►
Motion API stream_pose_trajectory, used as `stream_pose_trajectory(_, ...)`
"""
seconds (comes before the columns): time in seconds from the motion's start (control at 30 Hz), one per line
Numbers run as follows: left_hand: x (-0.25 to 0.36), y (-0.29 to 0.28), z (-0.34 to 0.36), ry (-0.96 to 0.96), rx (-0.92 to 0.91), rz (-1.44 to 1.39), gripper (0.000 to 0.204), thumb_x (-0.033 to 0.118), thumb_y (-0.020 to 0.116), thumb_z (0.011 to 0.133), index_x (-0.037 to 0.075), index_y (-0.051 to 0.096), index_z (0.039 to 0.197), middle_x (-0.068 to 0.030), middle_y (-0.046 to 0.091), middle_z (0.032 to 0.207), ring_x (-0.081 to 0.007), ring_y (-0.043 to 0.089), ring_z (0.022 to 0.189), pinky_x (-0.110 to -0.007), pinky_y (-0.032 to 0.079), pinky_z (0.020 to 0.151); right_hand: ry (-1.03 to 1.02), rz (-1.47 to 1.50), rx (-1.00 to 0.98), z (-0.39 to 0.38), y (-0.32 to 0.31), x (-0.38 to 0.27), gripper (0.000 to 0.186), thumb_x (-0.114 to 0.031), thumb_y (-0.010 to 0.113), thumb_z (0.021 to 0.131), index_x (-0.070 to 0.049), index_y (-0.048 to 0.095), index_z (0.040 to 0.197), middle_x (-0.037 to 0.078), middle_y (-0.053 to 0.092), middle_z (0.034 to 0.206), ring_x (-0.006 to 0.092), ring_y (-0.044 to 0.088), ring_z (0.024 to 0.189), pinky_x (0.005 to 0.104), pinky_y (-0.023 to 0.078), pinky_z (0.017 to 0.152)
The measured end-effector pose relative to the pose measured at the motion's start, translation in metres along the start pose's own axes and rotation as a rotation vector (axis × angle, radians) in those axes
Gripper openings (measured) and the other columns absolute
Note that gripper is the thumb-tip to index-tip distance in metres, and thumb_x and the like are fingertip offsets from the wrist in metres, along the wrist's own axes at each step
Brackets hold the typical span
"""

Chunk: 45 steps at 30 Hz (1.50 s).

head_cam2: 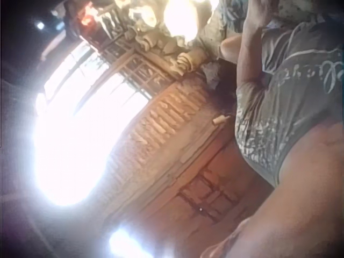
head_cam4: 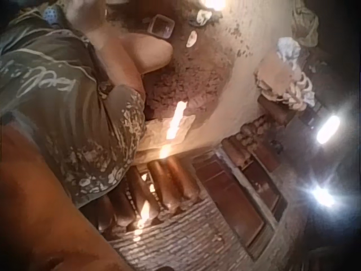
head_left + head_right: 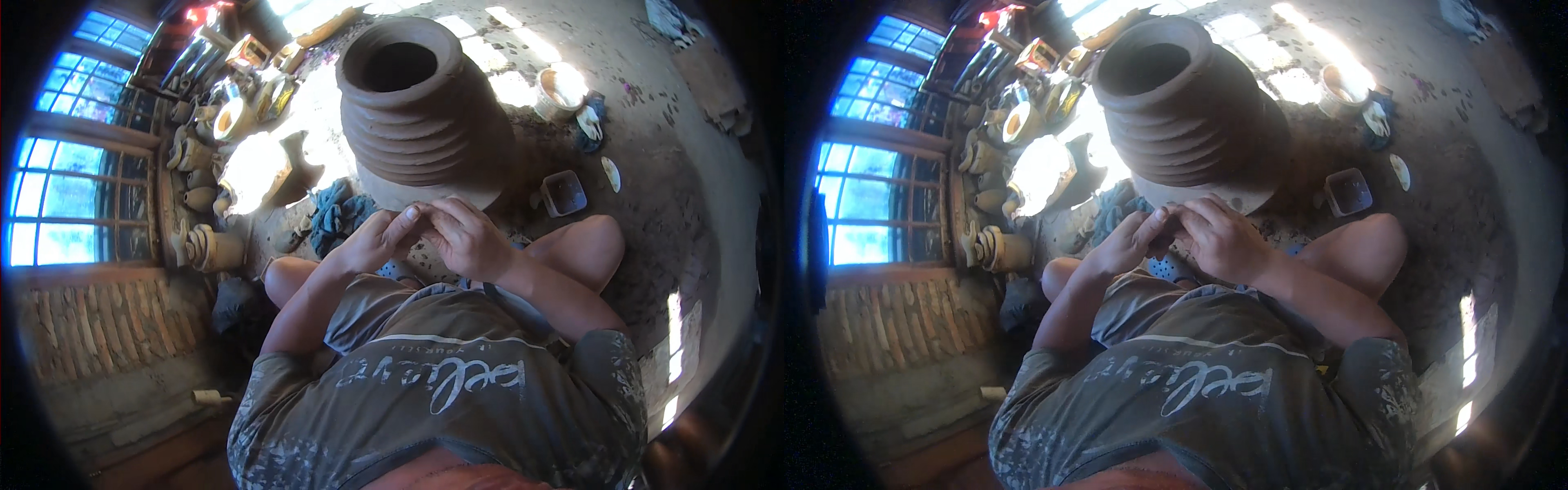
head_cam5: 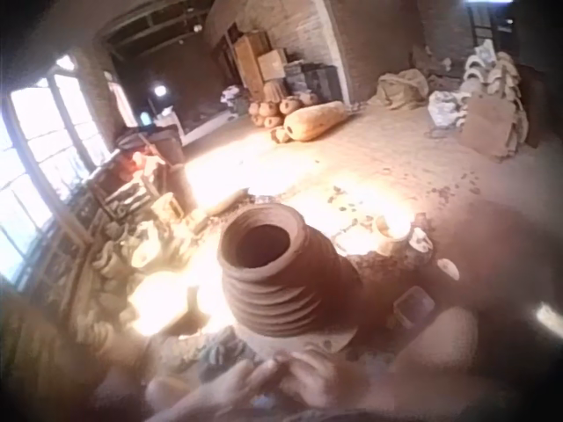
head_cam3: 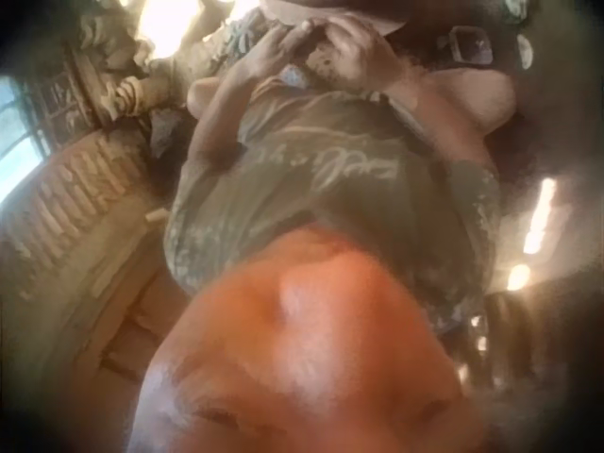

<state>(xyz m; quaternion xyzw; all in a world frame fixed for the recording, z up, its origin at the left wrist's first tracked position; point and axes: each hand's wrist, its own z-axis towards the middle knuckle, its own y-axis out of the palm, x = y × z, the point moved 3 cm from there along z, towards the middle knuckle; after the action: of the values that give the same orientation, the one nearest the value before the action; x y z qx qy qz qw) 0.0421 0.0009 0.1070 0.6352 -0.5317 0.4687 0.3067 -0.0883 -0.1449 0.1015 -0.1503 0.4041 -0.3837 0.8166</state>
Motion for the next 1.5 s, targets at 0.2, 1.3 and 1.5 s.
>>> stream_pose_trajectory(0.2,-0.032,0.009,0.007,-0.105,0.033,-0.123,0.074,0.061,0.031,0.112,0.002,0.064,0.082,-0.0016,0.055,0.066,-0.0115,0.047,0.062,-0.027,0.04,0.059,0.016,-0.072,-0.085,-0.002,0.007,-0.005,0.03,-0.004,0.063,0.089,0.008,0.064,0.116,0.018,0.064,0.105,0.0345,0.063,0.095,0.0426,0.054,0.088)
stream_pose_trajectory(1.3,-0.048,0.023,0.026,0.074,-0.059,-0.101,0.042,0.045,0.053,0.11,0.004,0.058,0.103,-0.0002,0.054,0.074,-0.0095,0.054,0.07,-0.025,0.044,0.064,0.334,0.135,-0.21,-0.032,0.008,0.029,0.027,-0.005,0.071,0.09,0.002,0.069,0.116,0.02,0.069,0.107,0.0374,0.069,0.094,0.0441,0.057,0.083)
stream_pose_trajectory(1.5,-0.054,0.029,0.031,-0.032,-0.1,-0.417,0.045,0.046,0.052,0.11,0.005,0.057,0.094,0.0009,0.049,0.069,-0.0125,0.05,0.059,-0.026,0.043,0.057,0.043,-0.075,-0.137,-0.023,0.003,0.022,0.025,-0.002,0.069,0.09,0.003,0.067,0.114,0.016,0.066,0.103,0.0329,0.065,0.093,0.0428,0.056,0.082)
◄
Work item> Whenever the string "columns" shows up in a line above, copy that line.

Task answer>
seconds (comes before the columns): time in seconds from the motion's start (control at 30 Hz), one per line
Gripper openings (measured) and the other columns absolute

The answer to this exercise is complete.